I can see why people are captivated by the BCN. We’ve barely scratched the surface, barrelling down the Main Line and only deviating to spend a couple of nights moored up outside the Black Country Living Museum at Dudley. What a great place. Martyn’s been there twice before, but it was my first visit. I hope it won’t be the last. I’m of the age where it brings back memories for me too. Some of the brands in the chemist shop looked very familiar (Milk of Magnesia, Sloans Liniment and Andrews Liver Salts). What really took me back was coming across a stone grinding wheel in a yard behind a cottage. It used to be my job to turn the handle on Dad’s grindstone so he could sharpen the knives he used in the shop. I never seemed to get the speed right.
We get asked a lot about the flag flying from the stern of Beau Romer. It’s the Dorset Flag of course. We’re both proud of our heritage. When we were in Birmingham I started to see a flag I didn’t recognise, and discovered it was the Black Country flag. It’s full of symbolism, representing the manufacturing heritage of the area, the conical furnaces and the description of the Black Country being “black by day and red by night”. One of the activities in the museum was a chain-making demonstration, which makes the chain on the flat seem appropriate, but chains as a symbol have become so controversial now. The flag hasn’t escaped that controversy.

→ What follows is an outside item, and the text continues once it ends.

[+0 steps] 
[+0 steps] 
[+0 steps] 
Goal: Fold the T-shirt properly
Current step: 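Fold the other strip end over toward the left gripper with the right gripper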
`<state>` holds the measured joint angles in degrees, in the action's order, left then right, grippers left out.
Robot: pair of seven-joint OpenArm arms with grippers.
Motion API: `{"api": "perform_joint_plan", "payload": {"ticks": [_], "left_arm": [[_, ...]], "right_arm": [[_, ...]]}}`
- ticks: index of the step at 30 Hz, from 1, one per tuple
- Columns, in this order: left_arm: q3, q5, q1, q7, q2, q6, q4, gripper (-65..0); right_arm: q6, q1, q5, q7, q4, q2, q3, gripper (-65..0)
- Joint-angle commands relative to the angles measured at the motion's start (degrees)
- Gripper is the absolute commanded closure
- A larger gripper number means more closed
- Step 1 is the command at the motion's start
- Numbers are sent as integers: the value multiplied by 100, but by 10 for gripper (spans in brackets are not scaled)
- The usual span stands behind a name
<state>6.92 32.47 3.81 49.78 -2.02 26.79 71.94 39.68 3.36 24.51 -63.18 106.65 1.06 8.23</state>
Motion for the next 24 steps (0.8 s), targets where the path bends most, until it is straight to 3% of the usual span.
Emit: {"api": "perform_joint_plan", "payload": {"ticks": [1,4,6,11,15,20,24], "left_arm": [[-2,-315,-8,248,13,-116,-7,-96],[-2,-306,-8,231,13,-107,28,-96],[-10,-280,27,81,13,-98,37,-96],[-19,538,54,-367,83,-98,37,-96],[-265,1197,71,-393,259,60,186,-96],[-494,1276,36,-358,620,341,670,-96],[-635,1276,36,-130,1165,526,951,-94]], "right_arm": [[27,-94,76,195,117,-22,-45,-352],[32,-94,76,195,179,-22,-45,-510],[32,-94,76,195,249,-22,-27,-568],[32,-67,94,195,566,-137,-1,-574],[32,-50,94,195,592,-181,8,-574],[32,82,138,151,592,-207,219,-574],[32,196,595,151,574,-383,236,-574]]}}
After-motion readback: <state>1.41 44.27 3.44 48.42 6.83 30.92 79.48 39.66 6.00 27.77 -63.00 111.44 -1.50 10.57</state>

The BCN has meant the expected trips down the weed hatch, but we haven’t picked up a lot of debris and detritus, most of the time it’s only weed. I read a strikingly accurate description that in some places boating on the BCN is like navigating through salad. Apart from the weed, the thing that struck me about the water was its crystal clarity. Apparently it’s something to do with the coal dust acting like a carbon filter, and having no runoff from farmers’ fields. Anyway, it’s wonderful to watch the fish and see what’s on the bottom of the canal (not so wonderful when we passed over what looked like the entire front end of a car!)

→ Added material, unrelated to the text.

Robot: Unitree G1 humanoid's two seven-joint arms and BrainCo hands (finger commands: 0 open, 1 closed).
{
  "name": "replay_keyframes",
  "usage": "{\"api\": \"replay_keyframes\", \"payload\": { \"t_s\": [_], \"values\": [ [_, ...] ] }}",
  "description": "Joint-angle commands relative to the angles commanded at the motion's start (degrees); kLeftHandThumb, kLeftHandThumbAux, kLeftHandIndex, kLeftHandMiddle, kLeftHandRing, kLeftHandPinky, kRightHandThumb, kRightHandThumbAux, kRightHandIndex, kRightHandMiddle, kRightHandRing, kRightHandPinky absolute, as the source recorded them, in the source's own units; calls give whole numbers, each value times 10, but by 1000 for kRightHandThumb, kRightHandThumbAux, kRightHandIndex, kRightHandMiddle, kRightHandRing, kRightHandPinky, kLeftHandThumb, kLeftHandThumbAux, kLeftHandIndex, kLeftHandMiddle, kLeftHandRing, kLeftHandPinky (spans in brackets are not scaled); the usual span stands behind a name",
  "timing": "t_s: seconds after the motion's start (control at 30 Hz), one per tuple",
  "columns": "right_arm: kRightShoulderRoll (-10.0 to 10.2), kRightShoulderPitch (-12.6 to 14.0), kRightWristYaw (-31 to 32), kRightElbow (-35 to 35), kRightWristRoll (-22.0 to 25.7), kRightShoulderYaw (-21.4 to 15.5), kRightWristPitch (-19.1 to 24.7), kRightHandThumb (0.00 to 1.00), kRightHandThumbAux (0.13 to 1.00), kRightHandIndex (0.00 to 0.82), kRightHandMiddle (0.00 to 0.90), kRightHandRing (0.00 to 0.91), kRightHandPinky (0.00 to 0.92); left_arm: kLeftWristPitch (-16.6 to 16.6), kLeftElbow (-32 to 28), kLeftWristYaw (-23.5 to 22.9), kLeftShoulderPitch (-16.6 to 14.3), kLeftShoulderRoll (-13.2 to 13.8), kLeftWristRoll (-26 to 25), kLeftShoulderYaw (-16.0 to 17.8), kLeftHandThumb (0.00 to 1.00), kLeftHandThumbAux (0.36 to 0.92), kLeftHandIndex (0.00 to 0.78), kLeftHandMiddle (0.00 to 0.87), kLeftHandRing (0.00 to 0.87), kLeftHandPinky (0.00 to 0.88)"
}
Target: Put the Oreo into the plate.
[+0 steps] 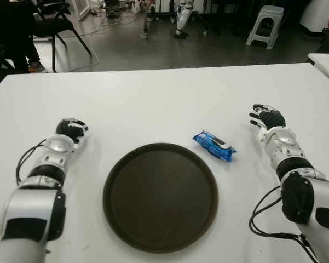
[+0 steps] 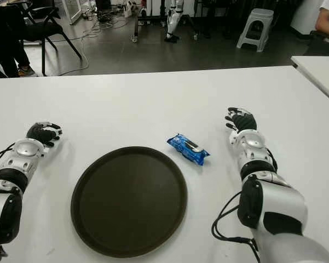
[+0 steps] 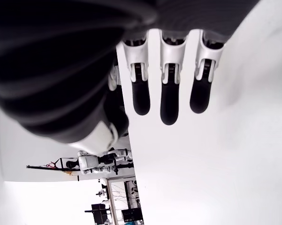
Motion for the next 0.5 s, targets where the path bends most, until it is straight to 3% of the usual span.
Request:
{"api": "replay_keyframes", "payload": {
  "t_s": [0.17, 0.5],
  "values": [
    [1, 0, 1, 0, 5, -5, -1, 683, 734, 397, 241, 259, 269, -3, 1, 1, 1, 0, 0, 1, 676, 724, 398, 115, 168, 245],
    [1, 1, 0, 0, 1, -3, -4, 679, 734, 397, 236, 261, 263, 2, 1, 1, 0, 0, 5, -1, 671, 725, 398, 83, 135, 190]
  ]
}}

We had an overnight stop in Wolverhampton, which was fine, apart from the thump, thump of the bass beat from a nightclub somewhere near our mooring until 2 am. There was a building opposite the mooring that proudly proclaimed “Chubb & Sons Lock & Safe Company Ltd Founded A.D. MDCCCXVIII”.* No such problems then.
Today we slogged our way down the Wolverhampton Flight. Slogged being the operative word. They are single locks, but most of them were empty and we needed them to be full. The only way to achieve that state was for us to fill them, which takes time. It took us over four hours to negotiate the flight. Usually, Martyn’s at the helm when we’re in locks. I’m perfectly capable of driving, but we’re still treating him gently. I did the first five today. We’ve developed our own system and the helm doesn’t just stand there operating the throttle like a stuffed dummy, but gets on and off, closes gates and opens paddles. It’s much more fun. The flight changed in nature as we descended its 132 feet. It got somehow softer and kinder and more rural. Lock 17 even had a dinky little iron footbridge, so no scary scrambling over the lock gates on that one.
I found myself wondering somewhere around lock 18 why, with all the exercise I get and all the heavy lifting I’m not skinny as a rail, with taut muscles like Nicole Kidman. I guess my liking for chocolate, ice cream, beer and gin might have something to do with it.